Select all lines holding the word "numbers" from the entries that follow.

** Given records follows **

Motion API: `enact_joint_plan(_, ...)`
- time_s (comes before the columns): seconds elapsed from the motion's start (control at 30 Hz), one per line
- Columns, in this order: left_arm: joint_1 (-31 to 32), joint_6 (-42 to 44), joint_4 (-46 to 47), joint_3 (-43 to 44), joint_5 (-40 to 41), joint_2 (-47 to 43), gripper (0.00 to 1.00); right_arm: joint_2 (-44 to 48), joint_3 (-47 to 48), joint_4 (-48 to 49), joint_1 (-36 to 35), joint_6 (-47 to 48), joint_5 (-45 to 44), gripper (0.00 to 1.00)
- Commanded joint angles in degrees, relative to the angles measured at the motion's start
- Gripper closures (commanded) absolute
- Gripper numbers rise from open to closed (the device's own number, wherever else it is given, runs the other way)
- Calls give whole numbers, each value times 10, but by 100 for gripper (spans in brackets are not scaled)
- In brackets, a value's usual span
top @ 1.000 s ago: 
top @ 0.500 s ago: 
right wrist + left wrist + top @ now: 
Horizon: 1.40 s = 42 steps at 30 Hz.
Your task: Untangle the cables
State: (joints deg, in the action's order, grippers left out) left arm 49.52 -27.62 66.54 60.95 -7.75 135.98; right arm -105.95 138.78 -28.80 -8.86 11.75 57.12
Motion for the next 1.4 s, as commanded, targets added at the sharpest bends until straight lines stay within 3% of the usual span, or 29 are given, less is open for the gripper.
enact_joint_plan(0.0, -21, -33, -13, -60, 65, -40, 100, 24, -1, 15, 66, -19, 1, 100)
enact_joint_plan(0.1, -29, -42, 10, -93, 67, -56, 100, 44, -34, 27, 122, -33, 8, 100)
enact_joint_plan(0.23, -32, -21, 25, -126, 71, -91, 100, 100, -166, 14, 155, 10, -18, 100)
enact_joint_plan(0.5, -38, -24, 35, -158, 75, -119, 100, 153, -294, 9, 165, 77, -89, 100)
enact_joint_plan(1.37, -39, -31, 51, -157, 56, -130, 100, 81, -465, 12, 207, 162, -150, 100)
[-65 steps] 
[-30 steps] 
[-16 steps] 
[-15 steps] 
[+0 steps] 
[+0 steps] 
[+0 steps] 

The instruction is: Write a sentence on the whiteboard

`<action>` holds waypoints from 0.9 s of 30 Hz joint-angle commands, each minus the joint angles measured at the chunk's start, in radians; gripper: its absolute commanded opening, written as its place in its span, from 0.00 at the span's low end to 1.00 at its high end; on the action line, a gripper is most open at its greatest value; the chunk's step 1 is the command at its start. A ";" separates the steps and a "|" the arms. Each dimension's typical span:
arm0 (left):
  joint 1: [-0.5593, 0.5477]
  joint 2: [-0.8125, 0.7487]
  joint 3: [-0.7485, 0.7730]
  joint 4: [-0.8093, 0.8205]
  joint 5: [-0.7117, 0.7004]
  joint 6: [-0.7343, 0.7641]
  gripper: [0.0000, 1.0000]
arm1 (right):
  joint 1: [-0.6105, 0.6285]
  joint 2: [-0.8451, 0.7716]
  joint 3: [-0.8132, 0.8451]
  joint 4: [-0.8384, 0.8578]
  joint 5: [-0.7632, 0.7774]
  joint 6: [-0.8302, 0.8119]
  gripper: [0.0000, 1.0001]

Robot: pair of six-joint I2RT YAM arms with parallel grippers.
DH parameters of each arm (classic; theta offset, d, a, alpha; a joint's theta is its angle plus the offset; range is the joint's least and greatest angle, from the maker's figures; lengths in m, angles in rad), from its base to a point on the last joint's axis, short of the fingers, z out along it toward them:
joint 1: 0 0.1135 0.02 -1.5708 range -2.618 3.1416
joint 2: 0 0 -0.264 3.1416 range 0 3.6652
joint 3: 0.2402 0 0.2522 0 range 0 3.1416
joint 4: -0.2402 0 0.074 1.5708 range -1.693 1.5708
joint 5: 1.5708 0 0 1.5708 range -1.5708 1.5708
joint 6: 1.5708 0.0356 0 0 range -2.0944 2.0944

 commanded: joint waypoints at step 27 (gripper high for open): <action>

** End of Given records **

**Answer below**
- Gripper numbers rise from open to closed (the device's own number, wherever else it is given, runs the other way)
- Calls give whole numbers, each value times 10, but by 100 for gripper (spans in brackets are not scaled)

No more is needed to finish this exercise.